Predicting abstract representations:

The model learns structure and causality
Ignores irrelevant details
Captures “what’s happening,” not “exactly how it looks”

It’s like the difference between:

“The ball descended 2.3 meters in 0.7 seconds” (pixels)
“The ball fell” (abstract representation)

JEPA architecture

JEPA = Joint Embedding Predictive Architecture

┌─────────────────────────────────────────────┐
│                                             │
│   Video Input                               │
│       │                                     │
│       ▼                                     │
│   ┌───────┐     ┌───────┐                  │
│   │Encoder│     │Encoder│  (same encoder)  │
│   └───┬───┘     └───┬───┘                  │
│       │             │                       │
│       ▼             ▼                       │
│   ┌───────┐     ┌───────┐                  │
│   │Context│     │ Target│  (hidden parts)  │
│   │Embeddings│  │Embeddings│               │
│   └───┬───┘     └───────┘                  │
│       │             ▲                       │
│       ▼             │                       │
│   ┌───────┐         │                       │
│   │Predictor│───────┘                      │
│   └───────┘                                │
│                                             │
│   Goal: prediction matches target          │
└─────────────────────────────────────────────┘

Encoder: Converts video into abstract representations Predictor: Given context, predicts representations of hidden parts Goal: Prediction matches actual representation

V-JEPA 2: results

Meta published V-JEPA 2 in 2025. The results:

Training:

1 million hours of internet video
1 million images
No human labels (self-supervised)

Benchmarks:

77.3% on Something-Something v2 (understanding actions)
39.7% on Epic-Kitchens-100 (anticipating actions) - state of the art
84.0% on PerceptionTest (video QA) - state of the art at 8B

Robotics:

Trained with only 62 hours of robot video
Deployed on real robotic arms
Capable of pick-and-place without specific training

The model never saw those robots or those objects.
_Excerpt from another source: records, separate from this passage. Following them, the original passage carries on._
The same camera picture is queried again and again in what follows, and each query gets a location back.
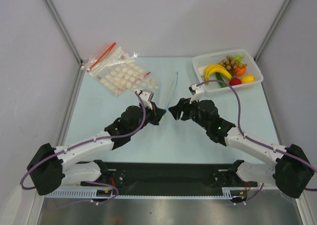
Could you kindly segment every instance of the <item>fruit basket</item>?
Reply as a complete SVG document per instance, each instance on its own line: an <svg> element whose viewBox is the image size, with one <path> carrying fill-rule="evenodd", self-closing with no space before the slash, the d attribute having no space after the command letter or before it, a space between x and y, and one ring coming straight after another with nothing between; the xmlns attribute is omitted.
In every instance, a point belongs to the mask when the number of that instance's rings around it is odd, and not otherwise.
<svg viewBox="0 0 317 225"><path fill-rule="evenodd" d="M234 50L211 53L211 54L194 57L193 67L199 82L204 81L204 76L201 76L201 72L199 71L199 69L200 70L202 69L201 67L207 67L211 64L218 64L220 61L226 59L228 55L229 56L236 56L236 55L245 56L242 60L243 64L247 64L246 72L244 75L252 75L255 78L253 82L233 86L235 89L248 88L255 84L261 83L263 81L263 75L261 74L259 67L255 63L253 58L250 56L250 54L244 49L234 49ZM216 80L217 78L215 74L211 74L209 79ZM203 88L206 93L220 93L220 92L226 92L230 90L229 87L222 88L217 82L211 82L208 85L204 84Z"/></svg>

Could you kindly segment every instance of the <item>plastic bag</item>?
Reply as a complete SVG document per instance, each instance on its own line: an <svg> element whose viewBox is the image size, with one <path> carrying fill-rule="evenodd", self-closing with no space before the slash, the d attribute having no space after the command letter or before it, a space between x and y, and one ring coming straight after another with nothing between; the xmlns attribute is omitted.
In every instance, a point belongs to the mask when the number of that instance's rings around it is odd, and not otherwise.
<svg viewBox="0 0 317 225"><path fill-rule="evenodd" d="M166 84L166 90L163 96L162 103L160 104L163 109L168 111L169 104L172 100L173 94L175 93L178 82L178 71L171 73L168 83Z"/></svg>
<svg viewBox="0 0 317 225"><path fill-rule="evenodd" d="M135 62L137 56L136 53L128 54L116 43L104 45L83 69L115 95L127 89L157 89L151 72Z"/></svg>

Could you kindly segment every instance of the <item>plastic fruit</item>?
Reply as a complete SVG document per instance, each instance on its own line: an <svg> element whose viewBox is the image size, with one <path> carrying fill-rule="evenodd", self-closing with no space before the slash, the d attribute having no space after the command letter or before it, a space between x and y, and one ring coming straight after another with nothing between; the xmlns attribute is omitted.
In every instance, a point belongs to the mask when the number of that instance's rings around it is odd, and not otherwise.
<svg viewBox="0 0 317 225"><path fill-rule="evenodd" d="M218 65L218 64L213 64L213 65L209 65L205 69L205 80L208 80L210 75L215 73L215 72L219 72L219 73L223 74L229 80L231 79L231 74L226 70L226 68L224 68L224 66Z"/></svg>
<svg viewBox="0 0 317 225"><path fill-rule="evenodd" d="M240 63L245 57L246 57L246 55L244 55L244 56L236 55L233 59L238 60Z"/></svg>
<svg viewBox="0 0 317 225"><path fill-rule="evenodd" d="M223 81L223 78L221 77L221 75L218 72L216 72L216 78L217 78L217 80ZM221 88L227 87L227 85L222 83L222 82L218 82L218 83L219 83Z"/></svg>
<svg viewBox="0 0 317 225"><path fill-rule="evenodd" d="M205 74L205 80L209 80L210 75L213 73L216 73L216 72L220 73L228 80L230 80L232 78L231 74L223 67L213 67L207 72L207 74Z"/></svg>
<svg viewBox="0 0 317 225"><path fill-rule="evenodd" d="M229 85L234 86L234 85L241 85L242 82L239 78L233 78L230 80Z"/></svg>
<svg viewBox="0 0 317 225"><path fill-rule="evenodd" d="M241 78L242 84L250 83L250 82L253 82L255 80L256 80L255 77L252 75L245 75Z"/></svg>
<svg viewBox="0 0 317 225"><path fill-rule="evenodd" d="M206 76L207 73L208 73L208 71L209 71L211 68L214 68L214 67L223 67L223 69L225 69L223 65L212 64L212 65L209 65L209 66L207 66L207 67L205 67L205 66L199 67L199 68L198 68L199 74L200 74L201 76Z"/></svg>
<svg viewBox="0 0 317 225"><path fill-rule="evenodd" d="M233 73L236 76L241 76L244 75L246 73L247 69L245 67L237 67L235 69L233 69Z"/></svg>

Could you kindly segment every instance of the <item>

But it understands physics enough to plan actions.

Why it matters for robotics

Current robots are programmed with explicit rules:

if object_detected:
    move_arm(x, y, z)
    close_gripper()
    lift()

This is fragile. Any variation breaks the system.
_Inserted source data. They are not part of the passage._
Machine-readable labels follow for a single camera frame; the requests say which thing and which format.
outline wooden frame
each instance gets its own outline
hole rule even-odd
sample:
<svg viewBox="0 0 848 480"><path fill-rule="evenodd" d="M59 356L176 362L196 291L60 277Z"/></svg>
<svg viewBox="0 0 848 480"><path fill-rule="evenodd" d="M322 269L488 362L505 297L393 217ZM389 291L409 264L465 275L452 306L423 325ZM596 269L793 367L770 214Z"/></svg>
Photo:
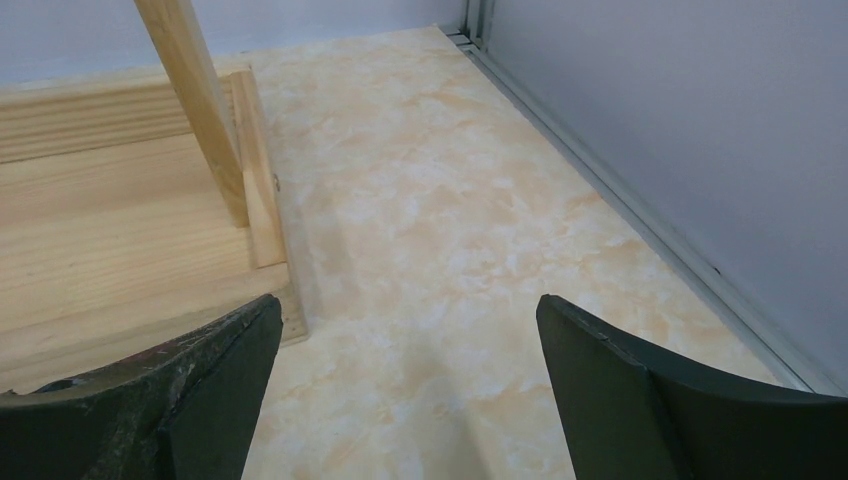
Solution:
<svg viewBox="0 0 848 480"><path fill-rule="evenodd" d="M283 302L283 344L306 337L252 72L214 74L187 0L136 3L170 82L0 96L0 390L265 293Z"/></svg>

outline gray wall
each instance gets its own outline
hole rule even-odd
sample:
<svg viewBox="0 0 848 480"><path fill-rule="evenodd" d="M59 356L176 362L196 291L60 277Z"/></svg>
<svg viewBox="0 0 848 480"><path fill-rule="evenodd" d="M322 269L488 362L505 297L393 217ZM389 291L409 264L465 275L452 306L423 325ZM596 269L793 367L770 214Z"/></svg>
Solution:
<svg viewBox="0 0 848 480"><path fill-rule="evenodd" d="M465 0L194 0L213 54L437 23ZM132 0L0 1L0 85L158 62Z"/></svg>
<svg viewBox="0 0 848 480"><path fill-rule="evenodd" d="M497 0L489 54L848 387L848 2Z"/></svg>

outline wooden base
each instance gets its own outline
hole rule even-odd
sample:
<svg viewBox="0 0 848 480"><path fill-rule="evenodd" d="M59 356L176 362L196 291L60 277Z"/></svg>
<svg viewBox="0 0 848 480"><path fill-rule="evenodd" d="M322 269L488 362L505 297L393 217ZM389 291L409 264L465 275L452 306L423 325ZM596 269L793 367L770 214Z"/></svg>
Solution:
<svg viewBox="0 0 848 480"><path fill-rule="evenodd" d="M0 98L0 391L118 360L269 292L283 341L305 338L255 82L220 82L249 228L233 225L167 78Z"/></svg>

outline wooden plank
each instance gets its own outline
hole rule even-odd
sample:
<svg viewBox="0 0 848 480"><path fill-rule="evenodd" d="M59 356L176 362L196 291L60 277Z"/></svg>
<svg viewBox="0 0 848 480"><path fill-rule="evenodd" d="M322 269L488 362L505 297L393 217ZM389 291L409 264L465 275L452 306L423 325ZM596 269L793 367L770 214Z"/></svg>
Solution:
<svg viewBox="0 0 848 480"><path fill-rule="evenodd" d="M251 270L191 134L0 165L0 332Z"/></svg>
<svg viewBox="0 0 848 480"><path fill-rule="evenodd" d="M253 72L250 71L232 74L230 82L254 265L265 267L282 263L286 261L286 248L259 90Z"/></svg>
<svg viewBox="0 0 848 480"><path fill-rule="evenodd" d="M165 75L5 94L0 125L0 164L192 131Z"/></svg>
<svg viewBox="0 0 848 480"><path fill-rule="evenodd" d="M120 360L265 293L281 298L288 283L286 265L275 265L5 332L0 334L0 391L26 391ZM286 313L284 340L292 340L298 319Z"/></svg>
<svg viewBox="0 0 848 480"><path fill-rule="evenodd" d="M190 0L135 0L236 226L248 225L235 126Z"/></svg>

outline marble surface
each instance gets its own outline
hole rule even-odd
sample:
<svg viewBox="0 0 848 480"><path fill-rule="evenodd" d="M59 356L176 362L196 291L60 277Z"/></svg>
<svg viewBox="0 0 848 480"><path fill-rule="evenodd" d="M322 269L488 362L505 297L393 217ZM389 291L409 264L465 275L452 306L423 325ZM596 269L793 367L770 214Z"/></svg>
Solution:
<svg viewBox="0 0 848 480"><path fill-rule="evenodd" d="M544 293L776 383L438 29L221 60L257 74L311 330L277 356L245 480L573 478Z"/></svg>
With World Models, a robot can:

See the situation
Imagine what happens with different actions
Choose the action that leads to the desired state

No explicit rules needed. It understands cause and effect.

Limitations (for now)

V-JEPA 2 works well for:

Short videos (up to ~10 seconds)
Simple actions (pick and place)
Controlled environments

It still can’t:

Plan long-term (minutes, hours)
Reason about completely new situations
Fluidly combine language and video

LeCun estimates it’s “a few more years” until complete versions.

AMI Labs: the next step

LeCun left Meta to pursue this vision through his startup, AMI Labs.

Goals:

Systems that understand the physical world
Persistent memory (remembering long context)
Complex action planning
Causal reasoning

“The goal is to bring the next big revolution in AI: systems that understand the physical world, have persistent memory, can reason and plan complex sequences of actions.”

My take

World Models are a risky bet against current consensus.
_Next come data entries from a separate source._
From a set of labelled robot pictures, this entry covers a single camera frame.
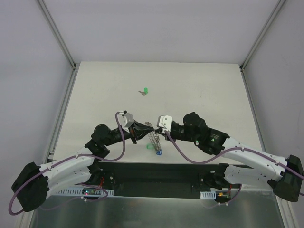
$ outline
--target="metal spring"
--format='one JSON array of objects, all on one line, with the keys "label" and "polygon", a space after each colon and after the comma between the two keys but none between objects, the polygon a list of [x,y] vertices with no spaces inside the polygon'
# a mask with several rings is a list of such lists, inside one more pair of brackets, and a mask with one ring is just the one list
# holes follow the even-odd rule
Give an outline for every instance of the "metal spring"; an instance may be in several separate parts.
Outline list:
[{"label": "metal spring", "polygon": [[[150,124],[149,122],[145,122],[145,124],[147,126],[153,127],[152,124]],[[154,149],[156,151],[160,151],[161,150],[161,144],[160,144],[160,138],[158,137],[158,135],[155,133],[155,131],[151,132],[148,134],[148,137],[150,139],[151,144],[153,145]]]}]

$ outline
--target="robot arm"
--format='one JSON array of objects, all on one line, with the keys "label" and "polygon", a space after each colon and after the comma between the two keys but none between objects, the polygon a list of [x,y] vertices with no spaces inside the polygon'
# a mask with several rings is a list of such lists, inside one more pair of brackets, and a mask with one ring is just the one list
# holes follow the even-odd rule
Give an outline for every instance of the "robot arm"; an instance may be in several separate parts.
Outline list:
[{"label": "robot arm", "polygon": [[[116,121],[119,127],[114,130],[110,130],[104,124],[98,125],[91,135],[92,139],[68,158],[40,166],[34,162],[26,165],[12,185],[14,197],[17,196],[24,211],[38,208],[48,197],[61,189],[78,183],[92,182],[95,177],[100,177],[102,172],[98,167],[100,160],[114,162],[124,154],[123,149],[122,155],[117,159],[105,159],[110,153],[106,146],[124,142],[125,139],[131,139],[136,144],[137,140],[154,131],[153,127],[136,122],[126,111],[116,113]],[[269,185],[275,195],[291,202],[298,200],[302,179],[279,164],[303,175],[299,158],[290,155],[288,159],[285,159],[265,152],[254,153],[250,147],[230,138],[228,134],[207,127],[205,121],[194,112],[186,115],[183,123],[184,125],[175,123],[171,116],[160,116],[159,129],[155,132],[165,136],[167,140],[170,139],[175,147],[177,147],[175,140],[192,142],[207,154],[216,157],[222,155],[248,166],[248,168],[240,168],[229,164],[219,164],[218,171],[204,178],[204,183],[208,186],[221,189],[228,183],[260,187]],[[192,161],[192,163],[205,164],[207,162]]]},{"label": "robot arm", "polygon": [[[222,166],[220,173],[214,173],[207,185],[221,188],[225,183],[247,184],[258,187],[270,186],[273,193],[287,201],[297,202],[302,179],[286,170],[284,166],[303,175],[303,168],[298,157],[290,155],[288,158],[256,151],[249,146],[231,138],[228,134],[207,127],[205,121],[195,112],[183,118],[184,125],[172,121],[171,116],[160,116],[157,133],[166,139],[193,142],[195,146],[207,154],[219,155],[233,159],[248,166],[240,168],[229,164]],[[204,162],[188,161],[194,164]]]},{"label": "robot arm", "polygon": [[[126,111],[116,113],[116,121],[118,125],[121,125],[121,129],[119,129],[119,126],[110,130],[104,124],[98,125],[91,135],[92,139],[68,158],[40,166],[37,166],[34,162],[26,165],[12,185],[14,193],[19,191],[17,198],[24,211],[28,212],[36,209],[48,197],[61,189],[89,181],[94,176],[98,176],[101,171],[96,165],[100,161],[97,157],[104,161],[114,162],[123,156],[124,149],[119,158],[105,159],[110,153],[106,146],[126,139],[131,139],[134,144],[137,144],[137,140],[154,131],[153,127],[136,122],[132,114]],[[24,183],[42,171],[45,172],[19,190]]]}]

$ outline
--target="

The consensus says: “scale LLMs, add more data, add more compute, eventually intelligence will emerge.”

LeCun says: “no, you need a different architecture that understands the physical world.”

Who’s right? Probably both have part of the truth:

LLMs are brutal for language and knowledge
World Models could be brutal for physics and planning
The future probably combines both

What’s interesting is that now there’s a serious, well-funded alternative led by someone with a proven track record.

And that’s good for everyone. Competition of ideas is what advances science.